• WHAT THE TASK ASKS
In the listing that follows, how many lines contain the string "black"? Provide only the number.

--- --- ---

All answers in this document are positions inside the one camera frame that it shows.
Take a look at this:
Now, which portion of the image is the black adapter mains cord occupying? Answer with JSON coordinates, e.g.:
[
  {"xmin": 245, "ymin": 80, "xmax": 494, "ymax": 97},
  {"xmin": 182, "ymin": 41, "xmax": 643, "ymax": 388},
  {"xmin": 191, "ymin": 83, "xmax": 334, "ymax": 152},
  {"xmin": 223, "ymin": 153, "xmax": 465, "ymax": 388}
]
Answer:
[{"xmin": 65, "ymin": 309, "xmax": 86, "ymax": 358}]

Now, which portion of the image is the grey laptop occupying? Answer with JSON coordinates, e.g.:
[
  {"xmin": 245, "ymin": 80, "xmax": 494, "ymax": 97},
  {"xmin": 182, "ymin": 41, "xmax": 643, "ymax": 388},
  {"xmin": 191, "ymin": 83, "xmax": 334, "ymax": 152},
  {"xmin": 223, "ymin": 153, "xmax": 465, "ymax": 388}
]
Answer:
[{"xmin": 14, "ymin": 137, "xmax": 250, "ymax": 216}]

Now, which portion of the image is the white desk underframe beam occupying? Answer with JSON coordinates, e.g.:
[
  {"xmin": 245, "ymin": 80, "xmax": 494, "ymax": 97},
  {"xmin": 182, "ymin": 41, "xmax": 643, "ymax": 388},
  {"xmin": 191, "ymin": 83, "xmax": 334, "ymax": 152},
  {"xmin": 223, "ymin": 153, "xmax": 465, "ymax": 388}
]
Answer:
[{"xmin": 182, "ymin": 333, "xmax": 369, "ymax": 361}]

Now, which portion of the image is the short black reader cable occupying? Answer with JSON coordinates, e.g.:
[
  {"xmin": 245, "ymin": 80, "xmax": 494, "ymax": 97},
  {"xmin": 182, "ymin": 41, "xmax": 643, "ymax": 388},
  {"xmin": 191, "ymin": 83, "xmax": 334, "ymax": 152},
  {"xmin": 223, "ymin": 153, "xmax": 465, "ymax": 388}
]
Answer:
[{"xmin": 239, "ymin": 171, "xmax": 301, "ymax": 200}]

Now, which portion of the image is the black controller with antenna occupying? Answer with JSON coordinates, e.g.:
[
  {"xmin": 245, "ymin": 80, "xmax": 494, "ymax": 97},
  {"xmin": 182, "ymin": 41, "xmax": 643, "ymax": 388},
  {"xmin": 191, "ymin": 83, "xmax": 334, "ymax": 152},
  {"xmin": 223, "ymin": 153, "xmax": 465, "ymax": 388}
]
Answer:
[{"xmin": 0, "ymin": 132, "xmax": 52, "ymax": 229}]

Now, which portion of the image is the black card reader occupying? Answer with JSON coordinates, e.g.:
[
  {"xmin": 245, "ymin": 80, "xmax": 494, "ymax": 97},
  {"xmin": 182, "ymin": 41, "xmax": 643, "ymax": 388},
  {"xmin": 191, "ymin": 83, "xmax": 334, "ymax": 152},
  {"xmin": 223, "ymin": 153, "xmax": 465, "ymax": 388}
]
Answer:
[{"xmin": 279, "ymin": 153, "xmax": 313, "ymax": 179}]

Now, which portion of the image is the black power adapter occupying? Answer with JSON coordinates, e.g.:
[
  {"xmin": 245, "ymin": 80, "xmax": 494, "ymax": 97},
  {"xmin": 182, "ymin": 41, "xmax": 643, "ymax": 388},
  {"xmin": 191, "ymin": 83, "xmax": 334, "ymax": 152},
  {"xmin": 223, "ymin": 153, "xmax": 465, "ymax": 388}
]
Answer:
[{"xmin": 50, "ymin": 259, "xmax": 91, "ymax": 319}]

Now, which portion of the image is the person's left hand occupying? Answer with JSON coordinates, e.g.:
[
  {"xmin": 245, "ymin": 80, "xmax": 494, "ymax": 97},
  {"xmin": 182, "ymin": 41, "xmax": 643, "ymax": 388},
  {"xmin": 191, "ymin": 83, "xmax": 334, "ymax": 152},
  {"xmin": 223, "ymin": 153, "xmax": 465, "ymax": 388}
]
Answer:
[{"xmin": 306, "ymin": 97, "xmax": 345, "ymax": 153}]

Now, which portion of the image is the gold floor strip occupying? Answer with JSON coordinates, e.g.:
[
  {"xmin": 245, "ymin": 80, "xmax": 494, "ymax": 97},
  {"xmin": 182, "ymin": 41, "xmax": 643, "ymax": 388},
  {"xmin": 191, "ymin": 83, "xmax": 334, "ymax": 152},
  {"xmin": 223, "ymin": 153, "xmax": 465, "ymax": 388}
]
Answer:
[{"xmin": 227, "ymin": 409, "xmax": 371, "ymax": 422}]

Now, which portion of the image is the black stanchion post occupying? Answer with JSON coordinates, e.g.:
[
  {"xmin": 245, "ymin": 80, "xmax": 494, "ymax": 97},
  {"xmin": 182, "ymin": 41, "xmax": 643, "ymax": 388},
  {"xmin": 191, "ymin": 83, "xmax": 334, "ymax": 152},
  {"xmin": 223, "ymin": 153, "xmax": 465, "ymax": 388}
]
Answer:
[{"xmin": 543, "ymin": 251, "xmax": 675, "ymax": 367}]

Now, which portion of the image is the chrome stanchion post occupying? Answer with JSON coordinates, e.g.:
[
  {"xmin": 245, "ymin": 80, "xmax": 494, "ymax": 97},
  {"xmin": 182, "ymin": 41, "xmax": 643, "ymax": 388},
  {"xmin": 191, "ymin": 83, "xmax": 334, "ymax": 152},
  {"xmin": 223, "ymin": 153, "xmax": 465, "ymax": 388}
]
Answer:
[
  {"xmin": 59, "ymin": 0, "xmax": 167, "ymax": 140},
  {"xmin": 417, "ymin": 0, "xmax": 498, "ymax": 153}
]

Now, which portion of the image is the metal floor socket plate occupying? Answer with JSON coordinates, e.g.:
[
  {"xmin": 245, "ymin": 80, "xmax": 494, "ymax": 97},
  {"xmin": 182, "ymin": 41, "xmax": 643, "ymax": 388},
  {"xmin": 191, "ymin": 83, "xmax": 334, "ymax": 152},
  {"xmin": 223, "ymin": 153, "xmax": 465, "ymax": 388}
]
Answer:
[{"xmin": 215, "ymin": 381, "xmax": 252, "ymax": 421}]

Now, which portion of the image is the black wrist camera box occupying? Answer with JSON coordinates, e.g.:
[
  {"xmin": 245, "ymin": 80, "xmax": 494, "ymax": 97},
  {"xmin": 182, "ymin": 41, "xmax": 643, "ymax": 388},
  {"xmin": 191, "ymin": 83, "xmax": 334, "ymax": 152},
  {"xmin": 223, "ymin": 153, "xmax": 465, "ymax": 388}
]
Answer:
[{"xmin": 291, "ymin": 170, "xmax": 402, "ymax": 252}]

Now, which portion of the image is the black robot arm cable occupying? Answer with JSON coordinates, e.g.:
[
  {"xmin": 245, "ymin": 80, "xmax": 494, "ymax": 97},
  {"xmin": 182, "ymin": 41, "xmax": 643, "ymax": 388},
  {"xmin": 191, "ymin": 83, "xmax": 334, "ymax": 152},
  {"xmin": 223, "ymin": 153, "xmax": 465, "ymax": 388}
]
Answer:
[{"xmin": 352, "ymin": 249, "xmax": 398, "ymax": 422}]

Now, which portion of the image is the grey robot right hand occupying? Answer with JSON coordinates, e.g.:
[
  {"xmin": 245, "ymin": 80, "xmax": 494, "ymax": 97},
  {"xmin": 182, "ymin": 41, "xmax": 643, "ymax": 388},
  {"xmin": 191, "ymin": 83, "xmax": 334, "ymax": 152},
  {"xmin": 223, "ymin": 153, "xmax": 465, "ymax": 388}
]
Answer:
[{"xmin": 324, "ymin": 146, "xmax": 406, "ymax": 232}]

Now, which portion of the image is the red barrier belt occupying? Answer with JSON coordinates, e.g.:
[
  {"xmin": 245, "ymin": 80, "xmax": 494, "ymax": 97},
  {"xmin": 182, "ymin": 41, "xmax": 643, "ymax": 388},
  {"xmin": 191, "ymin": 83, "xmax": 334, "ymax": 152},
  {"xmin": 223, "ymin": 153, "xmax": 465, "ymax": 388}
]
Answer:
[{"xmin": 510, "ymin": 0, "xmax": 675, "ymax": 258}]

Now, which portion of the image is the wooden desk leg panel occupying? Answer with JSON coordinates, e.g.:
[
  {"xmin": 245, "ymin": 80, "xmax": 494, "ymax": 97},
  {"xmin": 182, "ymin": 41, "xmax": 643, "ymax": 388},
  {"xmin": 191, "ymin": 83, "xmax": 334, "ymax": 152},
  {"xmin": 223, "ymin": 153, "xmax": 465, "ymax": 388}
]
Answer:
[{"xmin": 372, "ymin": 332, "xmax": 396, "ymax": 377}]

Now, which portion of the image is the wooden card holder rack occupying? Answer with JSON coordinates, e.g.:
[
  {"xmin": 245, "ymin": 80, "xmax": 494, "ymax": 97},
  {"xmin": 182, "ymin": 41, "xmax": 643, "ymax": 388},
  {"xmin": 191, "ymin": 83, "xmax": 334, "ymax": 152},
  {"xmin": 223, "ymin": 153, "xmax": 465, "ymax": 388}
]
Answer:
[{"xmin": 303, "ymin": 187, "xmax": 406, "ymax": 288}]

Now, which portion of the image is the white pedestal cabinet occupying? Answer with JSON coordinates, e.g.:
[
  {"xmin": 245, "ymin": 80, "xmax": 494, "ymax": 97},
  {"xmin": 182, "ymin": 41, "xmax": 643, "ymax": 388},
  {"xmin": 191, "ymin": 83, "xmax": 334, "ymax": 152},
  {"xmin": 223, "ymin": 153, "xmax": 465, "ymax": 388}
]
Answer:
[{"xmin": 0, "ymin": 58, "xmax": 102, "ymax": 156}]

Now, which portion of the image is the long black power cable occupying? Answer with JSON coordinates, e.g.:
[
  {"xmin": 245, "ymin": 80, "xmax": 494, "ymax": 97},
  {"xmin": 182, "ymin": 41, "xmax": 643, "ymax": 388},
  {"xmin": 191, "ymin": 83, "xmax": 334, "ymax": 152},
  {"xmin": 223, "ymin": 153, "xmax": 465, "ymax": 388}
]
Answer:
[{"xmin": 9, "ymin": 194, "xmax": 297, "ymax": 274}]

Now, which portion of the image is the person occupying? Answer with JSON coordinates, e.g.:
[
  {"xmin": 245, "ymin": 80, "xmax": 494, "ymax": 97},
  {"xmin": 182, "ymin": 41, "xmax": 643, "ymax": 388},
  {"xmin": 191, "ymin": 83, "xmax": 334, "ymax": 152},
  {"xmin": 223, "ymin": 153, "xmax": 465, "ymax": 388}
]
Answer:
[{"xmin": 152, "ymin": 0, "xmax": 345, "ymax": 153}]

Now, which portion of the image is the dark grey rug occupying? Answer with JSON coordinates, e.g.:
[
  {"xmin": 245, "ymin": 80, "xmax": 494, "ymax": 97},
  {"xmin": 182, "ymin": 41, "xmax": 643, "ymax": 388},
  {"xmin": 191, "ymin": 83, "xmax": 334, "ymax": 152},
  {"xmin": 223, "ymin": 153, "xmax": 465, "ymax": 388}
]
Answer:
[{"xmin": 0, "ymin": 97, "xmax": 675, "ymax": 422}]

--- --- ---

• SOLUTION FOR THIS EXERCISE
9